• **Task prompt**:
Return verbatim every line from the first line of the data below to the line that contains "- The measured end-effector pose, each", inclusive, and no further.

▽

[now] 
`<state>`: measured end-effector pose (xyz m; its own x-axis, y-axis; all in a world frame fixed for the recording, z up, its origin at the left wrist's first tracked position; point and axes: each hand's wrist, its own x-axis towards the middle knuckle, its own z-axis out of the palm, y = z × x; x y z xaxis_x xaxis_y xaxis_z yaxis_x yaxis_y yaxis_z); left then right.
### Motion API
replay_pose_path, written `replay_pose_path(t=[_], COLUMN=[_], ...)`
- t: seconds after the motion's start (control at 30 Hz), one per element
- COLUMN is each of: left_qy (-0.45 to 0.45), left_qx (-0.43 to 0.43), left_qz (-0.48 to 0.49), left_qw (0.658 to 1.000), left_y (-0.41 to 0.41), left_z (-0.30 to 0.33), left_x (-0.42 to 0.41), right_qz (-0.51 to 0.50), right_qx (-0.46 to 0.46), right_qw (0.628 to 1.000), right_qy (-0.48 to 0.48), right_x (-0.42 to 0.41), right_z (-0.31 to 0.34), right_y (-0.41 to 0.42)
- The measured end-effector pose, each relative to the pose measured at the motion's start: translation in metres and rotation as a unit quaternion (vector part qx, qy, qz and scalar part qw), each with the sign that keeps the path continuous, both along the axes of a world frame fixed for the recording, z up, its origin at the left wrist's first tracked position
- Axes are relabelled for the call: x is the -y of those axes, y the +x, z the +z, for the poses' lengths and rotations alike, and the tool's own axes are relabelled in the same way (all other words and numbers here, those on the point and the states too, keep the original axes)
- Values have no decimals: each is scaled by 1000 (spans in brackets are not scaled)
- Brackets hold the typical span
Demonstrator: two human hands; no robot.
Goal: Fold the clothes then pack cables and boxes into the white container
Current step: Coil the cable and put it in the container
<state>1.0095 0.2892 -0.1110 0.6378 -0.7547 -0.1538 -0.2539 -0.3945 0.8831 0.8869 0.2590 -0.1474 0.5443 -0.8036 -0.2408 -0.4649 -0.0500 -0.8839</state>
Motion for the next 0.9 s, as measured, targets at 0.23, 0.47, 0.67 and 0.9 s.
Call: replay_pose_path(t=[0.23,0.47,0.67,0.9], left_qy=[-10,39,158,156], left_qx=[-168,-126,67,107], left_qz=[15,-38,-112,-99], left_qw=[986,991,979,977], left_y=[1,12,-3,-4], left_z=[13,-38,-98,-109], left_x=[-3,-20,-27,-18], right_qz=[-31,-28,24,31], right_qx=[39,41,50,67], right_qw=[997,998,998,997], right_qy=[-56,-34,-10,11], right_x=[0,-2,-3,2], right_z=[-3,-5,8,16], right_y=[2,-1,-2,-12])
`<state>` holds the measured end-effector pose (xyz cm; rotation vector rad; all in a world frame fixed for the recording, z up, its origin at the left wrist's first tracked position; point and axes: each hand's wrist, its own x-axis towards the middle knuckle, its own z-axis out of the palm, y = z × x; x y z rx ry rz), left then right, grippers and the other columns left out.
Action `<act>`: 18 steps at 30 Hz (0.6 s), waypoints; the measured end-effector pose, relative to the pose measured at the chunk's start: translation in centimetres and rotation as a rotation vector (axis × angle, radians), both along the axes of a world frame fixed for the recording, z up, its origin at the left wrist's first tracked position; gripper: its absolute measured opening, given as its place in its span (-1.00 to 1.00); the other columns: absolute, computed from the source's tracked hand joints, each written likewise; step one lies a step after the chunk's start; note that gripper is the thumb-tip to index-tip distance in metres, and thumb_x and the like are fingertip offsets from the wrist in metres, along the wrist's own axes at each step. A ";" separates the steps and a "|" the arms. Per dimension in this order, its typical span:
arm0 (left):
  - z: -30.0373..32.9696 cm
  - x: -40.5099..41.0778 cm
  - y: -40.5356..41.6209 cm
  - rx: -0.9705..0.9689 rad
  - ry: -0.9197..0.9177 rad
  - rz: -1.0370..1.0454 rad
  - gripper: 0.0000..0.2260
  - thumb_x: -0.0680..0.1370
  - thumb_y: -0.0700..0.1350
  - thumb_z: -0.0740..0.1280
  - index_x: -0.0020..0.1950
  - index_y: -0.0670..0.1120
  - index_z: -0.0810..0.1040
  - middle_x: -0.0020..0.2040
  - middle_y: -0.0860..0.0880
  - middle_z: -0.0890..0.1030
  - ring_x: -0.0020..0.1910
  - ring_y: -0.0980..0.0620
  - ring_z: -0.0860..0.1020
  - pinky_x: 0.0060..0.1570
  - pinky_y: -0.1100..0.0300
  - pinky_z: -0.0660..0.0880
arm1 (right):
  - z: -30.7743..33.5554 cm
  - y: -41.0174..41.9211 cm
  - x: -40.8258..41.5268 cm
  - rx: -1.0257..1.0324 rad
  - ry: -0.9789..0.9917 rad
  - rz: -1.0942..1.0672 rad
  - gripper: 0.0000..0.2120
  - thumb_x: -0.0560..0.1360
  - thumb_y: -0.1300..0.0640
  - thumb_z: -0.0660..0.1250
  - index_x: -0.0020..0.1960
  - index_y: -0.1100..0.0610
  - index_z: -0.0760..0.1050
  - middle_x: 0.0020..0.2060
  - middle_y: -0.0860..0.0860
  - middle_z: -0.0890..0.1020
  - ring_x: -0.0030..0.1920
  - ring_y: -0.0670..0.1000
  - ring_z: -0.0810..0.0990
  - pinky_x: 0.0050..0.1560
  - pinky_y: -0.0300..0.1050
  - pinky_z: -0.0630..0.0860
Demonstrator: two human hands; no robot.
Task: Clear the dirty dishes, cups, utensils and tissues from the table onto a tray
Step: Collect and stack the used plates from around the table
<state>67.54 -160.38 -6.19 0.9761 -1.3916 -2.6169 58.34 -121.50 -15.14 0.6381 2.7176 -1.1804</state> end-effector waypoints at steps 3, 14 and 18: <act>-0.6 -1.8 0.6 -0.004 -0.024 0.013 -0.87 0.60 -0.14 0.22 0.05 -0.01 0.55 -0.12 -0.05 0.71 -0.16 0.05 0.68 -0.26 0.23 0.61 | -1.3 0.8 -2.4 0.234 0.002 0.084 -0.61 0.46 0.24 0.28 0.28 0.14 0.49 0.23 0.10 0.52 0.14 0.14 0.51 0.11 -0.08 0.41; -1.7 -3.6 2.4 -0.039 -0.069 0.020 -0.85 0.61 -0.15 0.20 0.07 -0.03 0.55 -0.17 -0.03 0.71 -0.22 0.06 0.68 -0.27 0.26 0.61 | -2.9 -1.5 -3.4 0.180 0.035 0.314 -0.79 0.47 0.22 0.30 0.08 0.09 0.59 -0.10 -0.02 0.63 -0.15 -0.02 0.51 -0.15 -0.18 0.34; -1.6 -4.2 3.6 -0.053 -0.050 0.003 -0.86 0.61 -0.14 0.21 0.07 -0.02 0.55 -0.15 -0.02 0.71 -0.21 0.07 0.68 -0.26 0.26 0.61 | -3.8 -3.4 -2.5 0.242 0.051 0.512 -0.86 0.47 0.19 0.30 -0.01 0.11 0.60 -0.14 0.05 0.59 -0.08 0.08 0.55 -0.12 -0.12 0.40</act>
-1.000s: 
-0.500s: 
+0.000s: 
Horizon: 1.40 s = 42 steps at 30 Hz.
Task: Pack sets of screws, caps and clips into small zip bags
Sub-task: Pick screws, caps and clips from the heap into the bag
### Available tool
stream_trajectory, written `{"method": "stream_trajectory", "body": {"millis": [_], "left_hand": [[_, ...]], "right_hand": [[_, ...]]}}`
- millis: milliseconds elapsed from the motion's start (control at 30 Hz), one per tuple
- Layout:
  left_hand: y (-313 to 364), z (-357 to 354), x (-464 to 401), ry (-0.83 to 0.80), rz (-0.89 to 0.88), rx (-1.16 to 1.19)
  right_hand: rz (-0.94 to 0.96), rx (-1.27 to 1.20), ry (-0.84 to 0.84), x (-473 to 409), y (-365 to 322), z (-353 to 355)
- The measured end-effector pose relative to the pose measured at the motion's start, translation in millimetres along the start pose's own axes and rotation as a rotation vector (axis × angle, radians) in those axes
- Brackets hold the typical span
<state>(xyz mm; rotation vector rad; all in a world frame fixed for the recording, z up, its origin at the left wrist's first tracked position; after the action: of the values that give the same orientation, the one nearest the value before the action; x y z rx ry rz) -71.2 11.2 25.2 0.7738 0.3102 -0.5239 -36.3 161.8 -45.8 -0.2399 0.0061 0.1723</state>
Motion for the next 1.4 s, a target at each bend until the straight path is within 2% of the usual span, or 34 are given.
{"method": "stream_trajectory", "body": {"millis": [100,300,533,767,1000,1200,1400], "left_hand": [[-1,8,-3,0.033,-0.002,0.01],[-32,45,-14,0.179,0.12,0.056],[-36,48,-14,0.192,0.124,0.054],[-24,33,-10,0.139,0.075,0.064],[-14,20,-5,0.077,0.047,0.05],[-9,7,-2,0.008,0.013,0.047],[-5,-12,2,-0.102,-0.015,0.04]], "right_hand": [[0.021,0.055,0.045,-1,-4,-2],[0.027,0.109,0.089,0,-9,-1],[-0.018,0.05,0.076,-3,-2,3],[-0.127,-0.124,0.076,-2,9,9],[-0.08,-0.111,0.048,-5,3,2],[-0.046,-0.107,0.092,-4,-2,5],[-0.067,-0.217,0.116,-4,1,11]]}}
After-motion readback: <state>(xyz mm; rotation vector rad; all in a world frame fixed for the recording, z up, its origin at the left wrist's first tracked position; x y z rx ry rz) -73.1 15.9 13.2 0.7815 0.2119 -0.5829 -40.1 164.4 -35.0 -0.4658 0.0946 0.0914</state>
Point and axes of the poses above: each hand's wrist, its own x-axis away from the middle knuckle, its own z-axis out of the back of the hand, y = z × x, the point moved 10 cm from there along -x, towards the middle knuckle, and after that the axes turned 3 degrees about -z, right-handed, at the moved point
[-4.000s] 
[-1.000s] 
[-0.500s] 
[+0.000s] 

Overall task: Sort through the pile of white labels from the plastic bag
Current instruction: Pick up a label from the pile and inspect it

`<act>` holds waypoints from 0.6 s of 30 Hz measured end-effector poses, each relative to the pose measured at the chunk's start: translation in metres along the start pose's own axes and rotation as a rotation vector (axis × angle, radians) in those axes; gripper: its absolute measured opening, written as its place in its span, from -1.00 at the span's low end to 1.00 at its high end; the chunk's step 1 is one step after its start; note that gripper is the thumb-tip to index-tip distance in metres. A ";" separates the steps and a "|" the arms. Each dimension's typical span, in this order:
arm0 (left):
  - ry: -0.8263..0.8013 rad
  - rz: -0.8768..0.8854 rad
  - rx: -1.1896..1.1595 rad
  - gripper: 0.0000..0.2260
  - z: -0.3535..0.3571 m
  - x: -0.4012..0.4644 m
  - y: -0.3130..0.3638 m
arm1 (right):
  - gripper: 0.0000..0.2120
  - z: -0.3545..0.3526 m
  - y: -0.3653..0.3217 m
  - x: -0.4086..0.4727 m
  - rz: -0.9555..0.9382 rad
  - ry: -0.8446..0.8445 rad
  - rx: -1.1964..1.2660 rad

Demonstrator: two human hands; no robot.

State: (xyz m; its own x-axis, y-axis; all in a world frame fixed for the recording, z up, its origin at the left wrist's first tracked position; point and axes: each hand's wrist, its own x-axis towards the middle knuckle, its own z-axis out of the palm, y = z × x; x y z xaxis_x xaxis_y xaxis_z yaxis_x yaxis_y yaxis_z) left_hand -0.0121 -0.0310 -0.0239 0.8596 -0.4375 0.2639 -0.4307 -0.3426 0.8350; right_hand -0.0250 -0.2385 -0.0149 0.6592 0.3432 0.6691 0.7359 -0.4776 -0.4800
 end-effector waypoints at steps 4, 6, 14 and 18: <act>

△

• **Answer space**:
[now] 
`<state>`: measured end-effector pose (xyz m; its own x-axis, y-axis; all in a world frame fixed for the recording, z up, its origin at the left wrist's first tracked position; point and axes: each hand's wrist, its own x-axis towards the middle knuckle, its own z-axis out of the palm, y = z × x; x y z xaxis_x xaxis_y xaxis_z yaxis_x yaxis_y yaxis_z); left then right.
### Motion API
replay_pose_path, written `replay_pose_path(t=[_], COLUMN=[_], ...)`
- t: seconds after the motion's start (control at 30 Hz), one per element
- COLUMN is each of: left_qy (-0.45 to 0.45), left_qx (-0.43 to 0.43), left_qz (-0.48 to 0.49), left_qw (0.658 to 1.000), left_y (-0.41 to 0.41), left_z (-0.30 to 0.33), left_x (-0.42 to 0.41), right_qz (-0.51 to 0.50), right_qx (-0.46 to 0.46), right_qw (0.628 to 1.000), right_qy (-0.48 to 0.48), right_x (-0.42 to 0.41), right_z (-0.31 to 0.34), right_y (-0.41 to 0.42)
- The measured end-effector pose, each relative to the pose measured at the motion's start: translation in metres and rotation as a unit quaternion (vector part qx, qy, qz and scalar part qw), each with the sign that keeps the path continuous, both along the axes of a world frame fixed for the recording, z up, its origin at the left wrist's first tracked position

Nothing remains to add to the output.